-- DESCRIPTION OF THE TASK --
Retype each entry. Leave every word as it is.

*** GIVEN INFORMATION ***

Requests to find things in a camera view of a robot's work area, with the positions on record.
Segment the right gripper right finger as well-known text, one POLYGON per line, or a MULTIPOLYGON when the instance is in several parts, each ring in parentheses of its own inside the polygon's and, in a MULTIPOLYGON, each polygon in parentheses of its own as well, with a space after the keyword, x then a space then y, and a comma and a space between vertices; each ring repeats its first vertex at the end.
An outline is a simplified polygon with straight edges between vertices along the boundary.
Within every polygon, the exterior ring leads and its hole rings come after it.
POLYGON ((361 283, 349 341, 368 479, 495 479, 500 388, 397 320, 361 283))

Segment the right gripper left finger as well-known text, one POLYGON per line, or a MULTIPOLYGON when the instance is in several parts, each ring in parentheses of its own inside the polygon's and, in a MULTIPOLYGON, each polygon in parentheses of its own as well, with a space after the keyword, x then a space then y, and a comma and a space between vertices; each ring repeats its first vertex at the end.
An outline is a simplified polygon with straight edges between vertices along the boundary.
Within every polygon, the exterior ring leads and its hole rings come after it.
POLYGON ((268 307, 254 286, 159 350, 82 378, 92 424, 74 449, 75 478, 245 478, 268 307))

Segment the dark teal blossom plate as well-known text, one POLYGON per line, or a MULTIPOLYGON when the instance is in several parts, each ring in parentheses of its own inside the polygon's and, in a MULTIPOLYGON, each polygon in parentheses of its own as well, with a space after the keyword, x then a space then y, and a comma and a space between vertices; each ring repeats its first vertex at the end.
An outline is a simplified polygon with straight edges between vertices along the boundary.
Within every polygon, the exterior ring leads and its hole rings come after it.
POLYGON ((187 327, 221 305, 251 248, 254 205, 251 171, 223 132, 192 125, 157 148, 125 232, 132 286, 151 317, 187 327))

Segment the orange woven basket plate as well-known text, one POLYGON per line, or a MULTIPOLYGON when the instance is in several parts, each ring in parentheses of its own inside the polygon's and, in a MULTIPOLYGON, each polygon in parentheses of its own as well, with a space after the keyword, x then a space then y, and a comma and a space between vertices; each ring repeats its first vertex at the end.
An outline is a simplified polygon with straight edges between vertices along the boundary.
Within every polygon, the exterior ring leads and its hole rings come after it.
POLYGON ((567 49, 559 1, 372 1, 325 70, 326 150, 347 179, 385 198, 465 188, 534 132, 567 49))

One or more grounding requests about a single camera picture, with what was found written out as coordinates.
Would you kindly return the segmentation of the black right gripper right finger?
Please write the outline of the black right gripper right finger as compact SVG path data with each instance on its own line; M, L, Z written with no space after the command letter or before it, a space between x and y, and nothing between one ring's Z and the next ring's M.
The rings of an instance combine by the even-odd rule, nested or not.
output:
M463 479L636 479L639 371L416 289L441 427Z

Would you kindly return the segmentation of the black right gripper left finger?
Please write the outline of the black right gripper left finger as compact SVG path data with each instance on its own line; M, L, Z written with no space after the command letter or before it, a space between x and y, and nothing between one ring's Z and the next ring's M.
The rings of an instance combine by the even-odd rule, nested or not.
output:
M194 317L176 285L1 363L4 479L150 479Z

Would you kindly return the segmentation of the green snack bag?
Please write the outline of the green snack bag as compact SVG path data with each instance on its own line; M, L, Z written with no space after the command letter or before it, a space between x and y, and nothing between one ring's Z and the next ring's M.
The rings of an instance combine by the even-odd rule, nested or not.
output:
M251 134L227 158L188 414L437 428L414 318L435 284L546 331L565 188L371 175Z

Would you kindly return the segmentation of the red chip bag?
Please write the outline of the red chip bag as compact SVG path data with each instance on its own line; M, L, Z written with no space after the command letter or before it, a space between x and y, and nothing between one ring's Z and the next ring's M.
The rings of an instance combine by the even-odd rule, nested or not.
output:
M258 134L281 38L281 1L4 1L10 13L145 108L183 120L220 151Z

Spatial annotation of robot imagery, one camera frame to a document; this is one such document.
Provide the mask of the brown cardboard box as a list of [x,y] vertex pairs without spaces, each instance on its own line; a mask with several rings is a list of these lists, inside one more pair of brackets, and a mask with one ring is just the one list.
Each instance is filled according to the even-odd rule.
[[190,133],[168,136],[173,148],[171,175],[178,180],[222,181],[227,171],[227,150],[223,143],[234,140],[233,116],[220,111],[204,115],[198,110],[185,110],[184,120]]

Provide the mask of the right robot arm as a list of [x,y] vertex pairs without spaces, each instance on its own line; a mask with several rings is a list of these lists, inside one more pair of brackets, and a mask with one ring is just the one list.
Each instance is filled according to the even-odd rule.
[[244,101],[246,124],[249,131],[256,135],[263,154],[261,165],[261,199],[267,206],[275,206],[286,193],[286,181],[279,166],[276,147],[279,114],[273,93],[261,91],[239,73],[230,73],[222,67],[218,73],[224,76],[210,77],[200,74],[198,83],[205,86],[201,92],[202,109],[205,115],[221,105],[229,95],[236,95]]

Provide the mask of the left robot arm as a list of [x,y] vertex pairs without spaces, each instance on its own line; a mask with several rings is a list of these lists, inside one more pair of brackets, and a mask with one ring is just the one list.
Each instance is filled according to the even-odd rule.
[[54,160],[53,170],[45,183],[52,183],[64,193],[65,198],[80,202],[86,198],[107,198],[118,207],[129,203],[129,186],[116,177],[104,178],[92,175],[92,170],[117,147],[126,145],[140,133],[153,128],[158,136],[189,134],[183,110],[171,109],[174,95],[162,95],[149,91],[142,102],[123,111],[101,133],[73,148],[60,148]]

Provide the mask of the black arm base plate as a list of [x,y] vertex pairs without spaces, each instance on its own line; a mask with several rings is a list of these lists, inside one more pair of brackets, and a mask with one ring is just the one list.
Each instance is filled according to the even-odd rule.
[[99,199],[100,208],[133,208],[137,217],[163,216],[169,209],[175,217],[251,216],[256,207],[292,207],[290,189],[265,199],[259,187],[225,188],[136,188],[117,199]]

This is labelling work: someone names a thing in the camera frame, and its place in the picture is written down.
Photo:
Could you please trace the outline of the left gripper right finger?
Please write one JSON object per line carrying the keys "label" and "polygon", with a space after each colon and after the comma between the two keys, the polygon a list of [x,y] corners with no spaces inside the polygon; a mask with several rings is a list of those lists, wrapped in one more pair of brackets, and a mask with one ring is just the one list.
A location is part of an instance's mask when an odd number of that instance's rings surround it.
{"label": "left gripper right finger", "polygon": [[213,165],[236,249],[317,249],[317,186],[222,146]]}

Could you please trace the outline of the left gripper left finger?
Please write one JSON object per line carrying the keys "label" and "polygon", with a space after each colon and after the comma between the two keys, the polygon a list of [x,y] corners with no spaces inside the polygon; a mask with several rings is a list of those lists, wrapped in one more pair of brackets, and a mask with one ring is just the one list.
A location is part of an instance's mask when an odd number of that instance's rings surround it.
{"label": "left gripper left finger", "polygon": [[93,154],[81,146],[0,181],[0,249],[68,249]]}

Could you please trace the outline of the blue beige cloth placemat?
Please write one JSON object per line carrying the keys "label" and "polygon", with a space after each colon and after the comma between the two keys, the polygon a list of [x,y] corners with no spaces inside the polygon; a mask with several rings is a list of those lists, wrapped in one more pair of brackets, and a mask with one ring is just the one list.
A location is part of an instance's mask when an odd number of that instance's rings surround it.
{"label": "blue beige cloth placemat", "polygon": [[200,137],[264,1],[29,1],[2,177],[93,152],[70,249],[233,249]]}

*** End of GIVEN INFORMATION ***

-- REPLY --
Requests to find things in a camera view of a robot's work area, with the positions on record.
Segment the right gripper right finger as well-known text, one POLYGON per line, or a MULTIPOLYGON when the instance is in several parts, each ring in parentheses of its own inside the polygon's and, in a MULTIPOLYGON, each polygon in parentheses of its own as well, with a space after the keyword, x then a space then y, and a comma and a space between vertices; each ring repeats its first vertex at the end.
An outline is a simplified polygon with straight edges between vertices along the boundary.
Within every polygon, the exterior ring leads and its hole rings come after it.
POLYGON ((361 283, 349 341, 368 479, 495 479, 500 388, 397 320, 361 283))

Segment the right gripper left finger as well-known text, one POLYGON per line, or a MULTIPOLYGON when the instance is in several parts, each ring in parentheses of its own inside the polygon's and, in a MULTIPOLYGON, each polygon in parentheses of its own as well, with a space after the keyword, x then a space then y, and a comma and a space between vertices; each ring repeats its first vertex at the end.
An outline is a simplified polygon with straight edges between vertices along the boundary.
Within every polygon, the exterior ring leads and its hole rings come after it.
POLYGON ((268 307, 254 286, 159 350, 82 378, 92 424, 74 449, 75 478, 245 478, 268 307))

Segment the dark teal blossom plate as well-known text, one POLYGON per line, or a MULTIPOLYGON when the instance is in several parts, each ring in parentheses of its own inside the polygon's and, in a MULTIPOLYGON, each polygon in parentheses of its own as well, with a space after the keyword, x then a space then y, and a comma and a space between vertices; each ring repeats its first vertex at the end.
An outline is a simplified polygon with straight edges between vertices along the boundary.
Within every polygon, the exterior ring leads and its hole rings come after it.
POLYGON ((187 327, 221 305, 251 248, 254 205, 251 171, 223 132, 192 125, 157 148, 125 232, 132 286, 151 317, 187 327))

Segment the orange woven basket plate as well-known text, one POLYGON per line, or a MULTIPOLYGON when the instance is in several parts, each ring in parentheses of its own inside the polygon's and, in a MULTIPOLYGON, each polygon in parentheses of its own as well, with a space after the keyword, x then a space then y, and a comma and a space between vertices; each ring repeats its first vertex at the end.
An outline is a simplified polygon with straight edges between vertices along the boundary.
Within every polygon, the exterior ring leads and its hole rings come after it.
POLYGON ((567 49, 559 1, 372 1, 325 70, 326 150, 347 179, 385 198, 465 188, 534 132, 567 49))

One or more grounding requests about a single camera picture, with what was found written out as coordinates.
Would you kindly return the segmentation of the black right gripper right finger?
Please write the outline of the black right gripper right finger as compact SVG path data with each instance on its own line; M, L, Z written with no space after the command letter or before it, a space between x and y, and nothing between one ring's Z and the next ring's M.
The rings of an instance combine by the even-odd rule, nested or not.
output:
M463 479L636 479L639 371L416 289L441 427Z

Would you kindly return the segmentation of the black right gripper left finger?
Please write the outline of the black right gripper left finger as compact SVG path data with each instance on its own line; M, L, Z written with no space after the command letter or before it, a space between x and y, and nothing between one ring's Z and the next ring's M.
The rings of an instance combine by the even-odd rule, nested or not.
output:
M194 317L176 285L1 363L4 479L150 479Z

Would you kindly return the segmentation of the green snack bag?
Please write the outline of the green snack bag as compact SVG path data with each instance on its own line; M, L, Z written with no space after the command letter or before it, a space between x and y, and nothing between one ring's Z and the next ring's M.
The rings of an instance combine by the even-odd rule, nested or not.
output:
M251 134L227 158L188 414L437 428L414 318L435 284L546 331L565 188L371 175Z

Would you kindly return the segmentation of the red chip bag?
Please write the outline of the red chip bag as compact SVG path data with each instance on its own line; M, L, Z written with no space after the command letter or before it, a space between x and y, and nothing between one ring's Z and the next ring's M.
The rings of an instance combine by the even-odd rule, nested or not.
output:
M258 134L281 38L281 1L4 1L10 13L145 108L183 120L220 151Z

Spatial annotation of robot imagery, one camera frame to a document; this is one such document.
Provide the mask of the brown cardboard box as a list of [x,y] vertex pairs without spaces, each instance on its own line; a mask with several rings is a list of these lists, inside one more pair of brackets, and a mask with one ring is just the one list.
Each instance is filled according to the even-odd rule.
[[190,133],[168,136],[173,148],[171,175],[178,180],[222,181],[227,171],[227,150],[223,143],[234,140],[233,116],[220,111],[204,115],[198,110],[185,110],[184,120]]

Provide the mask of the right robot arm as a list of [x,y] vertex pairs without spaces, each instance on its own line; a mask with several rings is a list of these lists, inside one more pair of brackets, and a mask with one ring is just the one list.
Each instance is filled according to the even-odd rule.
[[244,101],[246,124],[249,131],[256,135],[263,154],[261,165],[261,199],[267,206],[275,206],[286,193],[286,181],[279,166],[276,147],[279,114],[273,93],[261,91],[239,73],[230,73],[222,67],[218,73],[224,76],[210,77],[200,74],[198,83],[205,86],[201,92],[202,109],[205,115],[221,105],[229,95],[236,95]]

Provide the mask of the left robot arm as a list of [x,y] vertex pairs without spaces, each instance on its own line; a mask with several rings is a list of these lists, inside one more pair of brackets, and a mask with one ring is just the one list.
Each instance is filled according to the even-odd rule.
[[54,160],[53,170],[45,183],[52,183],[64,193],[65,198],[80,202],[86,198],[107,198],[118,207],[129,203],[129,186],[116,177],[104,178],[92,175],[92,170],[117,147],[126,145],[140,133],[153,128],[158,136],[189,134],[183,110],[171,109],[174,95],[162,95],[149,91],[142,102],[123,111],[101,133],[73,148],[60,148]]

Provide the mask of the black arm base plate as a list of [x,y] vertex pairs without spaces, each instance on its own line; a mask with several rings is a list of these lists, inside one more pair of brackets, and a mask with one ring is just the one list.
Each instance is filled according to the even-odd rule.
[[99,199],[100,208],[133,208],[137,217],[163,216],[169,209],[175,217],[251,216],[256,207],[292,207],[290,189],[265,199],[259,187],[225,188],[136,188],[117,199]]

This is labelling work: someone names a thing in the camera frame, and its place in the picture is written down.
Photo:
Could you please trace the outline of the left gripper right finger?
Please write one JSON object per line carrying the keys "label" and "polygon", with a space after each colon and after the comma between the two keys, the polygon a list of [x,y] corners with no spaces inside the polygon; a mask with several rings is a list of those lists, wrapped in one more pair of brackets, and a mask with one ring is just the one list.
A location is part of an instance's mask when an odd number of that instance's rings surround it.
{"label": "left gripper right finger", "polygon": [[213,165],[236,249],[317,249],[317,186],[222,146]]}

Could you please trace the outline of the left gripper left finger?
Please write one JSON object per line carrying the keys "label" and "polygon", with a space after each colon and after the comma between the two keys, the polygon a list of [x,y] corners with no spaces inside the polygon; a mask with several rings is a list of those lists, wrapped in one more pair of brackets, and a mask with one ring is just the one list.
A location is part of an instance's mask when an odd number of that instance's rings surround it.
{"label": "left gripper left finger", "polygon": [[93,154],[81,146],[0,181],[0,249],[68,249]]}

Could you please trace the outline of the blue beige cloth placemat?
Please write one JSON object per line carrying the keys "label" and "polygon", with a space after each colon and after the comma between the two keys, the polygon a list of [x,y] corners with no spaces inside the polygon; a mask with several rings is a list of those lists, wrapped in one more pair of brackets, and a mask with one ring is just the one list.
A location is part of an instance's mask when an odd number of that instance's rings surround it.
{"label": "blue beige cloth placemat", "polygon": [[200,137],[264,1],[29,1],[2,177],[93,152],[70,249],[233,249]]}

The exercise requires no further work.